— Work order —
Count the lines containing "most" in the entries underneath, and state that count without anything else.

(Data entries)
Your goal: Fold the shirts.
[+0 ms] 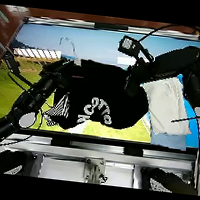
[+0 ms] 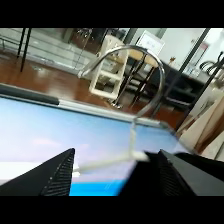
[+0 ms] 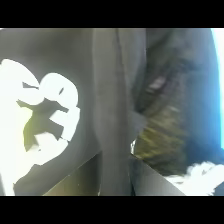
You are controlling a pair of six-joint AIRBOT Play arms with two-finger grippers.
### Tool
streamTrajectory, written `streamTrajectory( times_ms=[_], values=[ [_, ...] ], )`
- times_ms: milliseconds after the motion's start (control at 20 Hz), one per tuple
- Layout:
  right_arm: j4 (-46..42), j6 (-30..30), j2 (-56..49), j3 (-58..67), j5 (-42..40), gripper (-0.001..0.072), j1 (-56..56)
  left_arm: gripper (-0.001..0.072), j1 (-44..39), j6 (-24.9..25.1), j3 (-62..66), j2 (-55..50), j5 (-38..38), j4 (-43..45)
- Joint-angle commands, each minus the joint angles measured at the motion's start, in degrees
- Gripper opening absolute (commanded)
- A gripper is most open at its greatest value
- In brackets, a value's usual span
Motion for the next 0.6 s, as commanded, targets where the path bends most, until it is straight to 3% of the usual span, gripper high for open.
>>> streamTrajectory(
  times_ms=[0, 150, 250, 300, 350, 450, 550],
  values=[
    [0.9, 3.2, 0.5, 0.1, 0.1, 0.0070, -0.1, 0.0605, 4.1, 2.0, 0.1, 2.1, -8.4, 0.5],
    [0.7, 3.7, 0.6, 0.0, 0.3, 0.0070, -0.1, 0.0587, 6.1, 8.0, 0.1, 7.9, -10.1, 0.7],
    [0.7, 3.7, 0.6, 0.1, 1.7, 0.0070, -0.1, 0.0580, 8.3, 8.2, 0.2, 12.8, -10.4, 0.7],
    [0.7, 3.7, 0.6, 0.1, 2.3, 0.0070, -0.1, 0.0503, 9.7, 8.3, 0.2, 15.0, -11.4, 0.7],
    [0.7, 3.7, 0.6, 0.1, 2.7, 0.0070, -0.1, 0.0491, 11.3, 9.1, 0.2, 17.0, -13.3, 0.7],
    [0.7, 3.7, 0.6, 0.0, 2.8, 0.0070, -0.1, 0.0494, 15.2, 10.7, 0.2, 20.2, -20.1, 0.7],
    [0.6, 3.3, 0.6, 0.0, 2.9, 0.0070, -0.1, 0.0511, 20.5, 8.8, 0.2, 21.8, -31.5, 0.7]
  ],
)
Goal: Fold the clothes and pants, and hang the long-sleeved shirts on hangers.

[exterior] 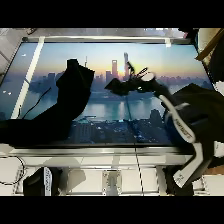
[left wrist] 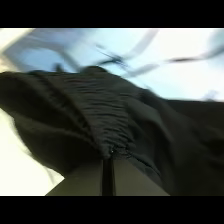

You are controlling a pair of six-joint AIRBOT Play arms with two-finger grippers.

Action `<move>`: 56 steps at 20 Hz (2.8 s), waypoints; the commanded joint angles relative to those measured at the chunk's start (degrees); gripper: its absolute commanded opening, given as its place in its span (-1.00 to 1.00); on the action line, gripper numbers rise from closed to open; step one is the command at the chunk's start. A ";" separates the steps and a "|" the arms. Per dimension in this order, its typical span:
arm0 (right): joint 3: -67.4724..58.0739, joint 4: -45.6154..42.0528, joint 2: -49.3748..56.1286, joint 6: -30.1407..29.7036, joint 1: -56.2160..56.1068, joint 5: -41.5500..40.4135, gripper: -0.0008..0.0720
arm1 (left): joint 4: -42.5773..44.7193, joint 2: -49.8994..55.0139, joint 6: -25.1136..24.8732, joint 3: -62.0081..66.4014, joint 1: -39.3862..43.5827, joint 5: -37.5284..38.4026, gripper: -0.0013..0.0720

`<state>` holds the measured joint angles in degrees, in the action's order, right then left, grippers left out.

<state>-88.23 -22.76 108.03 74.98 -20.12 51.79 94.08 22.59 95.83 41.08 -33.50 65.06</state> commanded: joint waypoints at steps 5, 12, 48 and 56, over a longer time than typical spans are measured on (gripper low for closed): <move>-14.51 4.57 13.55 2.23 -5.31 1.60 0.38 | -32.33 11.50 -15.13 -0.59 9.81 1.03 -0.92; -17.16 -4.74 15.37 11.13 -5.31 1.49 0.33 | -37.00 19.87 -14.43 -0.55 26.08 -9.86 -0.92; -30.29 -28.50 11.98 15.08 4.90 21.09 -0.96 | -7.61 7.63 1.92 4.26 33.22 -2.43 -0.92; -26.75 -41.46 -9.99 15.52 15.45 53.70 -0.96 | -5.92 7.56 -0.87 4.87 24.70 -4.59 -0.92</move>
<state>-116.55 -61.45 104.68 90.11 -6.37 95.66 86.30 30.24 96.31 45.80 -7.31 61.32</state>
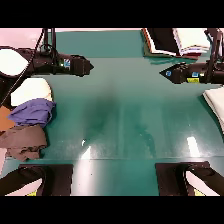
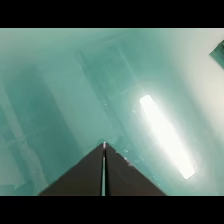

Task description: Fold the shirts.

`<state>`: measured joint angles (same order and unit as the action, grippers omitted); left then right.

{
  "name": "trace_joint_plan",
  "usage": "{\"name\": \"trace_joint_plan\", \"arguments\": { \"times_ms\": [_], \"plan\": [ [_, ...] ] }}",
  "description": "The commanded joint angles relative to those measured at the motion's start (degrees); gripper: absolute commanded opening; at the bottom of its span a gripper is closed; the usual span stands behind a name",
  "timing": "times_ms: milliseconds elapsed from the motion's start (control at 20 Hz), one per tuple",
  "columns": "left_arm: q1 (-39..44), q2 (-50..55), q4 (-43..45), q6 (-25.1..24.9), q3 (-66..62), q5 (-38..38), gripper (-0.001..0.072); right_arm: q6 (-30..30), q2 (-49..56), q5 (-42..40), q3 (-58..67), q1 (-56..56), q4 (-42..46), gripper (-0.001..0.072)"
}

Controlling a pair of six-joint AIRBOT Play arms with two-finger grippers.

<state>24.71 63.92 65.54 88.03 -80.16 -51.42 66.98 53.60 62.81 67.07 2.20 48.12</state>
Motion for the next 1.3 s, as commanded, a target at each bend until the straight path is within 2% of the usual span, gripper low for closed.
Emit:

— Written answer —
2